The conversation was refreshingly honest. These aren’t people selling silver bullets or magic solutions. They’re in the trenches, managing real budgets, real teams, and real pressure to deliver results. Here’s what stood out. 

AI is only as good as your data 

Karan put it perfectly: “With AI, whether that’s an agent or any other tool, it’s only going to be as good as the data that you feed it.” 

The challenge most organisations face isn’t finding AI tools; it’s getting their data house in order first. Marketing databases, ERPs, CRMs are all holding critical information in silos. The companies making real progress with AI are the ones who’ve invested in breaking down those barriers and creating a genuine single source of truth. 

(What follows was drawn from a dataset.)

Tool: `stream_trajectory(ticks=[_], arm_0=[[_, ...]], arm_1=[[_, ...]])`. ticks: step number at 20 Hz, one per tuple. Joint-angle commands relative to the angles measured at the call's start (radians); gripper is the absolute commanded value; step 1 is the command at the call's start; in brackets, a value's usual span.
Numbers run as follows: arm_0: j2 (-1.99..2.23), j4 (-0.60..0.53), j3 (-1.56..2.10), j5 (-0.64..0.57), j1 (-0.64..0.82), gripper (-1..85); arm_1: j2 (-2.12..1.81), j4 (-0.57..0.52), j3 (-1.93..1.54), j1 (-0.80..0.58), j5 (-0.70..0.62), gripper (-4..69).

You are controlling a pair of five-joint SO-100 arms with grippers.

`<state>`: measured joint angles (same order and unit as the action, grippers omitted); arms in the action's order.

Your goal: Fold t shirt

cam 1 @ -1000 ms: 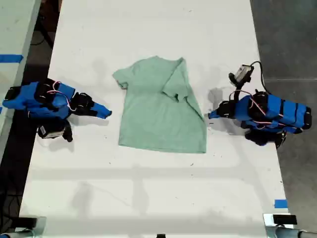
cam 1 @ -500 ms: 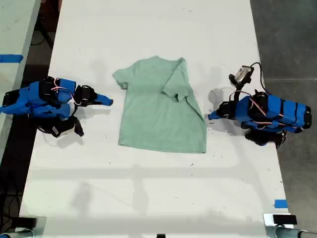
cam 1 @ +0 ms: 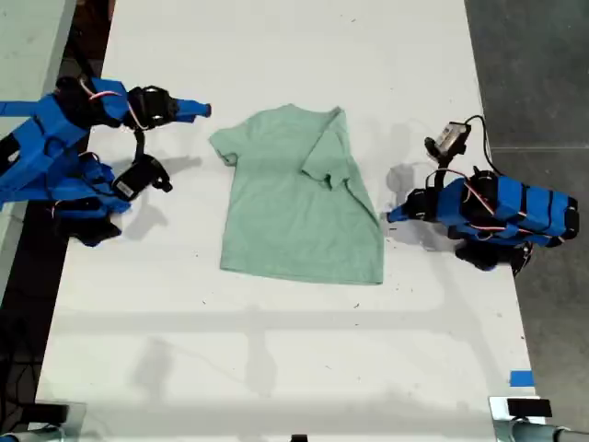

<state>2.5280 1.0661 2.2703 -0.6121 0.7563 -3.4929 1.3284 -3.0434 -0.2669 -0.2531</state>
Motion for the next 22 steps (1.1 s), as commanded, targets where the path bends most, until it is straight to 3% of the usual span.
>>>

But here’s the reality check from Karan: “You can’t go too far down the rabbit hole and start to build an agent for everything. I fall into that trap where I spend hours building an agent to do something so simple.”  

Start small. Build simple agents that solve real problems. Show proof points. Get buy-in. Then scale. 

The brand vs performance rebalancing act 

Graham shared something I’ve been seeing across multiple clients: “Having milked this brand asset for maybe a decade and not really investing in brand because we’ve been so focused on performance, now the performance numbers are struggling. Customer acquisition cost is climbing, cost per click is climbing.” 

After years of short-term performance marketing dominating budgets, there’s finally recognition that brand investment matters. Not because it’s nice to have, but because competing for the same keywords as everyone else is becoming prohibitively expensive. 

The marketers that succeed in 2026 will be the ones brave enough to rebalance their portfolio, accepting a couple of quarters of discomfort while they build brand awareness, knowing they’ll come out stronger with lower customer acquisition costs. 

Invest now or fall behind 

When I asked about balancing capability building with quick ROI, Karan was direct: “If you want to move into this space and you want to play with AI and augment your processes, you’ve got to invest now, otherwise you’re going to be behind in the future.”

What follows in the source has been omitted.